Теперь - вперед на Голгофу! Первая клизма, издав последний звук типа "фрсс!" (как жидкость, засосанная водоворотом), не изменила профессорского выражения лица. Сестричка подумала, набрала новую порцию воды, и - "фрсс!" Уже не только сестра, но и мы с французом с интересом посмотрели на профессора: само бесстрастие. Маска вместо лица. Сестричка пошла за лечащим кардиологом, они вернулись, набрали третью клизму, снова "фрсс!" и - сфинкс, изваянный мрамором! Тут уже на помощь вызвали заведующего отделением, посовещались: ну, с Богом. "Фрсс!" Никакой реакции. Пошла четвертая...

Последний первомайский салют в Москве, из двухсот орудий, не годился в подметки звуку, которым салютовал наш профессор. "Кружку Эсмарха" вместе с резиновой трубкой вырвало из рук медсестры и отбросило в сторону. Физик-профессор и тут не изменился в лице, хотя мог, если бы подумал, где бы он был сейчас, если подтвердится закон о силе действия, равной противодействию?

И тут я увидел, что мой сосед стал в панике переползать по кровати в сторону ("Стой, стрелять буду!" - мог закричать врач), не спуская глаз с плафона на потолке. Я тоже туда посмотрел: по плафону, с неотвратимостью судьбы, сползал, целя прямо в голову французского дипломата, большой и густой "подарок" физика.

Дали занавес.

Потом, вместе с лечащим кардиологом, мы прикинули, и у нас получилось, что "подарок" с учетом длинной стороны треугольника пролетел от ствола до цели метров пятнадцать. Рекорд был достоин занесения в книгу Гиннесса. Через неделю француз выписался (без дипломатической ноты протеста правительству, а с благодарностью). Я вернулся домой месяцем позже, а профессор еще остался в реанимации, но в послед-ние дни уже узнавал меня и мило улыбался.

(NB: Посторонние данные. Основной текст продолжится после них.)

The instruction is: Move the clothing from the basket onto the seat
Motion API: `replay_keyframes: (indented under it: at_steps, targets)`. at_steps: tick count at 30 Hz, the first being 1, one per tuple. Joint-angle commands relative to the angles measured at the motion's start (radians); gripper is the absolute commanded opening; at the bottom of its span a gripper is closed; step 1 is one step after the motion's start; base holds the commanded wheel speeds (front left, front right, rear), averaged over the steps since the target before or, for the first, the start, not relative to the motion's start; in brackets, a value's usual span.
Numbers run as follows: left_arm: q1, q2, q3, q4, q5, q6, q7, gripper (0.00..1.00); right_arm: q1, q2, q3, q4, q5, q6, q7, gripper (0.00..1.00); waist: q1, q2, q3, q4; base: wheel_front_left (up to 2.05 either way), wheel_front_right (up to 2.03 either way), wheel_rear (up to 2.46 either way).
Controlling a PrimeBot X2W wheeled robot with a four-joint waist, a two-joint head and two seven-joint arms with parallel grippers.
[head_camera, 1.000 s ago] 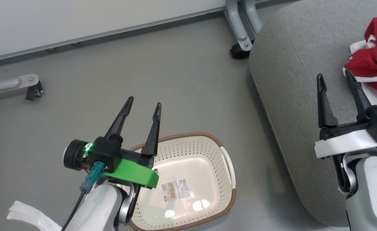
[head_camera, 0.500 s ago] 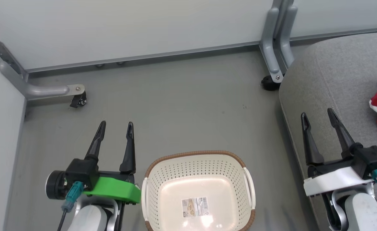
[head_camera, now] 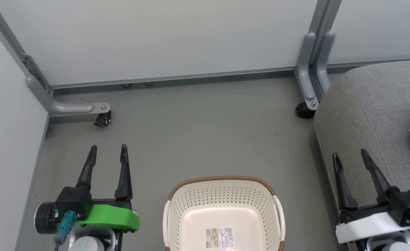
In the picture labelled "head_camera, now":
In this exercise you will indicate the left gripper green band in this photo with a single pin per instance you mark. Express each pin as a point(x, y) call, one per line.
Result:
point(110, 216)

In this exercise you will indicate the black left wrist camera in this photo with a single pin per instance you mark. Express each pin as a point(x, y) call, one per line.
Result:
point(72, 202)

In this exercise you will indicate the grey partition leg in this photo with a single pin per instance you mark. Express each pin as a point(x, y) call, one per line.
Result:
point(306, 69)
point(325, 59)
point(68, 107)

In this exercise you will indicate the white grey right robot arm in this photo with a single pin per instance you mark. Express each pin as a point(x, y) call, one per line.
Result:
point(393, 245)

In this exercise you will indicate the white laundry basket brown rim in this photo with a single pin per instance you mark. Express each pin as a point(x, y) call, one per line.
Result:
point(222, 209)

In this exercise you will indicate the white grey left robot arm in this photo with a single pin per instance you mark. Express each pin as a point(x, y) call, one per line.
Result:
point(89, 240)

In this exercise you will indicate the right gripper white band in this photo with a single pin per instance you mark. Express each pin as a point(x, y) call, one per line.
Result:
point(368, 223)

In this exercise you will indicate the black caster wheel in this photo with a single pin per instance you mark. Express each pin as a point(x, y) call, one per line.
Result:
point(103, 119)
point(304, 111)

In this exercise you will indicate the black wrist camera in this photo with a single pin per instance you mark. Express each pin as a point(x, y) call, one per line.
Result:
point(407, 204)
point(72, 202)

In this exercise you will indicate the white partition panel grey frame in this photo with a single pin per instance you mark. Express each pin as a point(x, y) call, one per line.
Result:
point(6, 139)
point(382, 28)
point(156, 35)

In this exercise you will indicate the paper label sticker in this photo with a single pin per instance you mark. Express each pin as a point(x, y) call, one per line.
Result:
point(219, 237)

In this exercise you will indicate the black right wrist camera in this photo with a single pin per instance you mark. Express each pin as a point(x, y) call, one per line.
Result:
point(407, 204)

Надеюсь, вы уже поняли, читатель, что два эпизода из моей жизни имеют единственную цель: самому вспомнить и вам рассказать о кризисе нынешней медицины. Делать это нужно серьезно и не с наскока, предварительно отрешившись враждебности. Я предпочитаю тональность ироническую: она продуктивней.

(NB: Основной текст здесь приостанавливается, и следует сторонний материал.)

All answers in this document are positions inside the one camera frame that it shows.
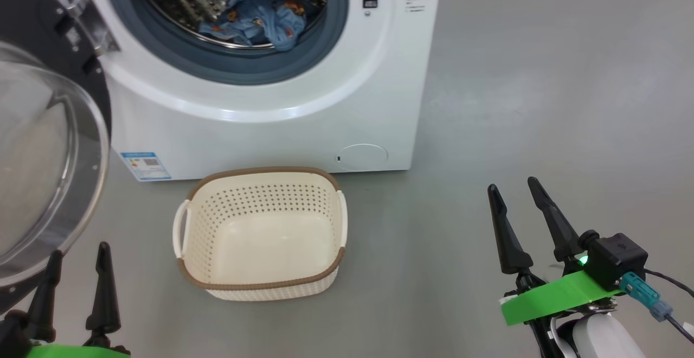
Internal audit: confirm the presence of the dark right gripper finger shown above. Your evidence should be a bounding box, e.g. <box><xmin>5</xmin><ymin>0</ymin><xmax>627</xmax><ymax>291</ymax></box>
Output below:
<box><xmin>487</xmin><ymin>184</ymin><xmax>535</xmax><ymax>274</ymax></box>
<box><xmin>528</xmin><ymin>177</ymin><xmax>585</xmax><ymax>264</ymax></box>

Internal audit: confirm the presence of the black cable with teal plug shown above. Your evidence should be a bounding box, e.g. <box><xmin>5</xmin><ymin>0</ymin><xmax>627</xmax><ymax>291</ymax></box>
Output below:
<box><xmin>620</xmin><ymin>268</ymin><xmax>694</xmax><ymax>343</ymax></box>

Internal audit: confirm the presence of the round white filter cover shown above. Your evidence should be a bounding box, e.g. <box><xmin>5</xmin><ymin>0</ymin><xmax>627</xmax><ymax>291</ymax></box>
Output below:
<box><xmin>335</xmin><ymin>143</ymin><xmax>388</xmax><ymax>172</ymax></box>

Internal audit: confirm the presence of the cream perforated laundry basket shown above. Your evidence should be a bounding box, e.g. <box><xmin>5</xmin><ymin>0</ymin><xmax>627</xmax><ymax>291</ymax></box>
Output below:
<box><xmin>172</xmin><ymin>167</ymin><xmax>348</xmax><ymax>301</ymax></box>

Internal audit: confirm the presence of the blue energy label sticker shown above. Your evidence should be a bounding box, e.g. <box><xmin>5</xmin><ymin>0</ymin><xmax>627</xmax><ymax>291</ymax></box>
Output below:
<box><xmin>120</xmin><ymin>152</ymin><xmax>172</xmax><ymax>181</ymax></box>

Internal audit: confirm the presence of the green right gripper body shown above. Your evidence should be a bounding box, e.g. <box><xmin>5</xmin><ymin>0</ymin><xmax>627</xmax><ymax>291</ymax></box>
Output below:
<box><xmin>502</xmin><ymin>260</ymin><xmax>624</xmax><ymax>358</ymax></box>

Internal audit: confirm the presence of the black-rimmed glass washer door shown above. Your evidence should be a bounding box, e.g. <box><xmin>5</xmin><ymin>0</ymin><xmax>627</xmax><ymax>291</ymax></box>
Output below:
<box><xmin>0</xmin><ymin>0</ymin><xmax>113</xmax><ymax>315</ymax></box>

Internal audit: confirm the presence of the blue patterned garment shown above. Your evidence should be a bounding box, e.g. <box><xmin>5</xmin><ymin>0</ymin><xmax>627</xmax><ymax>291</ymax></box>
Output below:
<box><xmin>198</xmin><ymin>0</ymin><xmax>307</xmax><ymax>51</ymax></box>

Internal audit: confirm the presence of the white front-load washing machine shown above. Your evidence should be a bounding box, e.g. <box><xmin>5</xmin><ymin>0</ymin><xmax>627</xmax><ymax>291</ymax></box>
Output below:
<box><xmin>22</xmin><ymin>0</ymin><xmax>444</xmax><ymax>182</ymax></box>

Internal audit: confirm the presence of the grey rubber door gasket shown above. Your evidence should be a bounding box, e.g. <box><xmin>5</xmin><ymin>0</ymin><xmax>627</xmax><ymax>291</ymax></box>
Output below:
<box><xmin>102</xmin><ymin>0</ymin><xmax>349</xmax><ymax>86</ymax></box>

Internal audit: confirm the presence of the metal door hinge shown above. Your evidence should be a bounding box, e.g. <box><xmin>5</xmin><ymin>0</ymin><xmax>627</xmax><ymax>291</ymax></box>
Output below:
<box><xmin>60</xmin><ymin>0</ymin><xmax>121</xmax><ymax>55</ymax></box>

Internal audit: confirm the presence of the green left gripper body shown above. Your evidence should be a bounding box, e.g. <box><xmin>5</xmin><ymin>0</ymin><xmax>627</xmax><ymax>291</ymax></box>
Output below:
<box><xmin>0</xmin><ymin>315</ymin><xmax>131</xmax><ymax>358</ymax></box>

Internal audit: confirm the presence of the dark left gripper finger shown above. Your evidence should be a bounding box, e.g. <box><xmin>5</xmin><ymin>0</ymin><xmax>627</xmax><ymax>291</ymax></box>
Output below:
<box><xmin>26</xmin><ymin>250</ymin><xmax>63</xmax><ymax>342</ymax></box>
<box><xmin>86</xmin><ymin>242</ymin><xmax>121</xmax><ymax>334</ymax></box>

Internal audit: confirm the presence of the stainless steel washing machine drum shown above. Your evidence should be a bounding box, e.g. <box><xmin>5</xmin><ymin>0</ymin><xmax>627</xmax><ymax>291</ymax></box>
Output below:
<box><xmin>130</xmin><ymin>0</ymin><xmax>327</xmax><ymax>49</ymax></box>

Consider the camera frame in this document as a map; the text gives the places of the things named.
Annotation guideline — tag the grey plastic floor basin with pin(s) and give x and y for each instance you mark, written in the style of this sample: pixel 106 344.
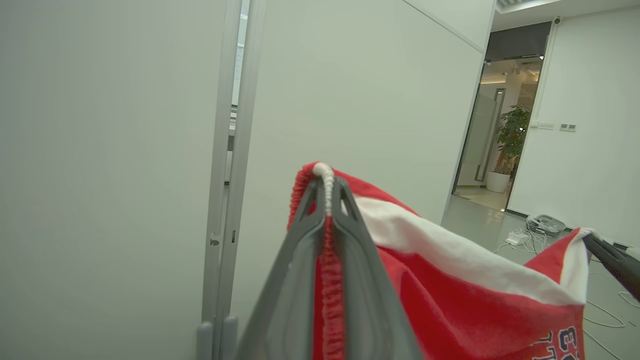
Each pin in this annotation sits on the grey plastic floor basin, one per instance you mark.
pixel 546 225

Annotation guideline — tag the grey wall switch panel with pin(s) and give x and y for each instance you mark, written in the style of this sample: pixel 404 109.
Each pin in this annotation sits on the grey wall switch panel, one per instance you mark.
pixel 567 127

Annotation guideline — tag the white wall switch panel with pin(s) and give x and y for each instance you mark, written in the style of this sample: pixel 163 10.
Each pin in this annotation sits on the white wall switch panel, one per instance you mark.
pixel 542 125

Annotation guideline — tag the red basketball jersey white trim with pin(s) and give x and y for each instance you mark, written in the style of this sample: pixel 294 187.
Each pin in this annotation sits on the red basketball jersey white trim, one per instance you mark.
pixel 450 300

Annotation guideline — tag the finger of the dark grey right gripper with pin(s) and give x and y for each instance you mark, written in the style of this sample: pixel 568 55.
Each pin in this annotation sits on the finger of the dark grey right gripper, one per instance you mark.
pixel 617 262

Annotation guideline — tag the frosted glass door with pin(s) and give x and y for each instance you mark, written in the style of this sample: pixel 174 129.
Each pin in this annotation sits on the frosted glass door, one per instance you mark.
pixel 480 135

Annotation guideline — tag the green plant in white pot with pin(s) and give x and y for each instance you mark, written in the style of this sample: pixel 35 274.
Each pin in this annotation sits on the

Медицина страдает тяжкой болезнью, имеющей не функциональное, а органическое происхождение. Я не врач, у меня высшее медицинское "звание": я пациент. Мои недуги говорят шепотом, в то время как болезни отечественной медицины криком кричат.

Оставляю эту безразмерную тему без рецепта: нет у нее начала и не видно конца. Знаю только, что отдельные успехи и блистательные достижения "штучных" врачей и таких же клиник вселяют в нас надежду: вдруг "починится" вся система отечественного здравоохранения. Или и это - химера? Как очень многое в нашей реальной жизни?

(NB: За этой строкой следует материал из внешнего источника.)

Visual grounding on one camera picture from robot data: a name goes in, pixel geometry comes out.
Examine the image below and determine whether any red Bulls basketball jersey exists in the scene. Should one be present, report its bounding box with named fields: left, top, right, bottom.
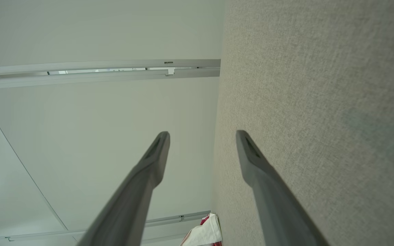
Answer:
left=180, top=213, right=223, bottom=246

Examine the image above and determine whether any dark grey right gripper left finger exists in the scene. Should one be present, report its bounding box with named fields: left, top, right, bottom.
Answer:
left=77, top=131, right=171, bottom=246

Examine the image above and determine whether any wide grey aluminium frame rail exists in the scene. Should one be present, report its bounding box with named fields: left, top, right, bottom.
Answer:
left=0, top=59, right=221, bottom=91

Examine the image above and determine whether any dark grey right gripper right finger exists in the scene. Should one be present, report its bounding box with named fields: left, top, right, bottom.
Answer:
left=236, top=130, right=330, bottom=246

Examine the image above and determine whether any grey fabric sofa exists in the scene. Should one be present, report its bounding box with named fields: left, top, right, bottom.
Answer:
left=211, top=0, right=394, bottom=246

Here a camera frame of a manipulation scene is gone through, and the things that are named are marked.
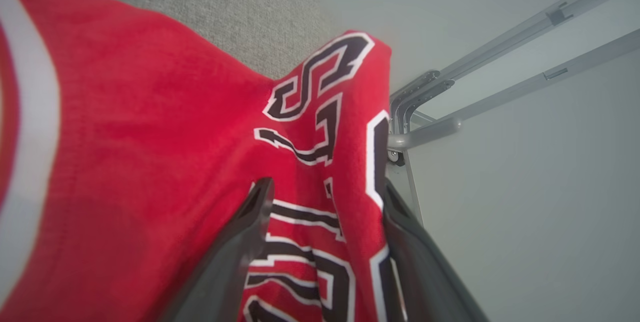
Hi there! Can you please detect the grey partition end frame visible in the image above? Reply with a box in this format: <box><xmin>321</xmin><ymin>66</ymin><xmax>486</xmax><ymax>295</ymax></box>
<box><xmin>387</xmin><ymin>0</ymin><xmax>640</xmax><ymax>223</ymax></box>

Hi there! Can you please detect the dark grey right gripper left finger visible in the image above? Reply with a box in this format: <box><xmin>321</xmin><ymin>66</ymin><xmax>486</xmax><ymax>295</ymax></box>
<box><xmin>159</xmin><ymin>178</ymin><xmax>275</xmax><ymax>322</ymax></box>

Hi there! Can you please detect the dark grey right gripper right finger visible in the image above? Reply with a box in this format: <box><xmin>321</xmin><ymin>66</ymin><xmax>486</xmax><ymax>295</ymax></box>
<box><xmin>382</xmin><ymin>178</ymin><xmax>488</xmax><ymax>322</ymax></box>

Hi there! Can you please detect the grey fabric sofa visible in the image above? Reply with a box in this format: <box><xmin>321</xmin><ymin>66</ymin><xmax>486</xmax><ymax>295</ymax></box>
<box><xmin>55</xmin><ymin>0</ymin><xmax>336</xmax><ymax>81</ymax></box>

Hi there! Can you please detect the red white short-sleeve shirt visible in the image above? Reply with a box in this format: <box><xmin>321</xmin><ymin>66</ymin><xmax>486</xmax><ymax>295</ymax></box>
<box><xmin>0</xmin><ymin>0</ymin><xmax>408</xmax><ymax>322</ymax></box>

Пустой карман - пустые хлопоты.

Вечерняя Москва. 1999, 21 мая

РАСТЯГИВАЮ ЗА УГЛОМ

Не мешкая, признаюсь читателю: писать буду с откровенным использованием иносказания, тем более что все мы, "журналюги", скоро (избави нас Бог, конечно!) с мушкетерской улыбкой на устах обратимся за помощью к испытанному за долгие десятилетия другу по имени Эзоп; одежда и союзники, как вам известно, выбираются "по погоде".

Вы не можете помнить традиционный ответ на такой же традиционный вопрос "Что было раньше?" - "Раньше все было!" Интересно, как ответили бы немцы, жившие при Гитлере, и наши, "вкусившие" жизни при Сталине? Полагаю, одинаково. Почему? Будущее и прошлое, по определению, должны казаться людям лучше сегодняшнего: такова человеческая природа. Там хорошо, где нас нет, - в будущем. А в прошлом мы просто были моложе: фокусы элементарной абберации, вот и весь секрет.